__TASK INSTRUCTIONS__. In the data that follows, count each line with the string "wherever"; the reply is the number only.

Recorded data
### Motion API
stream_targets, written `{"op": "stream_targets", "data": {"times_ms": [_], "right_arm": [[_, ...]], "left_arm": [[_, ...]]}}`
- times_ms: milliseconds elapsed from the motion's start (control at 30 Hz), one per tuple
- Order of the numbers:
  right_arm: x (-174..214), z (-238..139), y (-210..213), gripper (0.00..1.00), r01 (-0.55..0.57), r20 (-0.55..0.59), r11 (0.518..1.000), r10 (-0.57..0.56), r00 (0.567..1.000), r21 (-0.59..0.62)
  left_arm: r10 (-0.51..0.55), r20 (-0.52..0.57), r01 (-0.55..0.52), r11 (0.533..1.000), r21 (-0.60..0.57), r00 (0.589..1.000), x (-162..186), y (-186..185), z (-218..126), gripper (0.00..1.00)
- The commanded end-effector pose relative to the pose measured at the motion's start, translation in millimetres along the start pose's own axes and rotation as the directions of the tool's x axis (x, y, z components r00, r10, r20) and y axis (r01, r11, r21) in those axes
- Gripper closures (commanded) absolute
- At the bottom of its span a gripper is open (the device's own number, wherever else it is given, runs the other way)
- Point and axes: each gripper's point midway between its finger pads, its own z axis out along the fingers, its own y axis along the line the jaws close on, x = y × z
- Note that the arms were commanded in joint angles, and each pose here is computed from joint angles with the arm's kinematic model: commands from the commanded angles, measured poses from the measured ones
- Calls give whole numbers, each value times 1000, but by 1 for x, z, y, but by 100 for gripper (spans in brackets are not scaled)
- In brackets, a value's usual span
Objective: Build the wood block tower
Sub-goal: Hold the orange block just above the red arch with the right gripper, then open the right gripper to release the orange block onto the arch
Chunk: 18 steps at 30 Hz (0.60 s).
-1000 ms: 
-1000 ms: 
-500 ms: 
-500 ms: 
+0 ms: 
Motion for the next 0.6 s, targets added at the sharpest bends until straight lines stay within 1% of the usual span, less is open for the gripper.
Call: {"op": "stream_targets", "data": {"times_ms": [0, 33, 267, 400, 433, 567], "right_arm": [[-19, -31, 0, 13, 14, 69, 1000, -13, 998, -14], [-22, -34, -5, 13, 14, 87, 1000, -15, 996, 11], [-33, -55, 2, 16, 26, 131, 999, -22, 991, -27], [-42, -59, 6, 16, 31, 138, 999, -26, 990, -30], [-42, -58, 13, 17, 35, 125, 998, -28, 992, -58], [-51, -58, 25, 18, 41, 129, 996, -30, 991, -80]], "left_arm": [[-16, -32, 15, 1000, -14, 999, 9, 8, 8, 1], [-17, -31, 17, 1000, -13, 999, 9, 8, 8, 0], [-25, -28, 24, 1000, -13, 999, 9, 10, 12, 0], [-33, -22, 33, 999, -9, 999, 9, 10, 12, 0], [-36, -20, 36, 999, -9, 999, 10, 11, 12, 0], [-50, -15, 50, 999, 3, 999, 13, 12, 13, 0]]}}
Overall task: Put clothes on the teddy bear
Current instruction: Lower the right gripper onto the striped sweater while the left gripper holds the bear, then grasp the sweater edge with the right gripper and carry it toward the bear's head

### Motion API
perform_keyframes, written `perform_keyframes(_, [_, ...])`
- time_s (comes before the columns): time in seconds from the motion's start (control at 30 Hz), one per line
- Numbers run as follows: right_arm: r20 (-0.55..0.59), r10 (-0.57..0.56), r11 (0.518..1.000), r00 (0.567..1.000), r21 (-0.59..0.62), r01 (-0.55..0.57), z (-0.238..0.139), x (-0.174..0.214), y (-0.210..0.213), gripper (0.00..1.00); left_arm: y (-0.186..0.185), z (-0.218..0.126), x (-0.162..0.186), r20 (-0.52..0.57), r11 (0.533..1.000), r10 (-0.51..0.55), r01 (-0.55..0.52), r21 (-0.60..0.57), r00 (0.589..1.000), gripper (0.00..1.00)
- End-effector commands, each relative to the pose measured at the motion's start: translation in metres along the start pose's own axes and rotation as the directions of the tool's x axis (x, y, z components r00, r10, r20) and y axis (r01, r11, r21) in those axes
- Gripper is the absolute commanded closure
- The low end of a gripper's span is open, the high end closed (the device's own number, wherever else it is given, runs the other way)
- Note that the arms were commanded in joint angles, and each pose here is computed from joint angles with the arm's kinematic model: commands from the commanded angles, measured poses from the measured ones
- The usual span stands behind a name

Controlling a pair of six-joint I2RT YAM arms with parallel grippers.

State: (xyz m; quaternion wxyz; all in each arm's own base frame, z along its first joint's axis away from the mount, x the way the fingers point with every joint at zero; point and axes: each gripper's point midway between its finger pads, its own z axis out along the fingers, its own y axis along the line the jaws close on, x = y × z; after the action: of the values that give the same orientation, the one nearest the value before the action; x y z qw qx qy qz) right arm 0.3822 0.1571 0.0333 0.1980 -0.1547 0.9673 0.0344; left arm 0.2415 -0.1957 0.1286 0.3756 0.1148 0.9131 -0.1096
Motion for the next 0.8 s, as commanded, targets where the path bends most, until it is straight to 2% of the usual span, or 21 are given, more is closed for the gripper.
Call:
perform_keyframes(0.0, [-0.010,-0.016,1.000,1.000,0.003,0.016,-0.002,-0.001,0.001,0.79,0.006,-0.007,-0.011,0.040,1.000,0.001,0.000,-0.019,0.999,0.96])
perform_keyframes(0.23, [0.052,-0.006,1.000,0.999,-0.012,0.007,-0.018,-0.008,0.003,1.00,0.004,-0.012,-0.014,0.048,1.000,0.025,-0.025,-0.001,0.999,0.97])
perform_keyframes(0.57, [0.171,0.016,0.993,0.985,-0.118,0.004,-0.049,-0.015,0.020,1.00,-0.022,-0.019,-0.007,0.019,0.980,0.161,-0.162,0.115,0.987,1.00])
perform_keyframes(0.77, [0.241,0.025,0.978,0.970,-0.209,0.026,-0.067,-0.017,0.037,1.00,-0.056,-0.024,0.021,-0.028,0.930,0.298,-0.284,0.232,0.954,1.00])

__ANSWER SPACE__. 2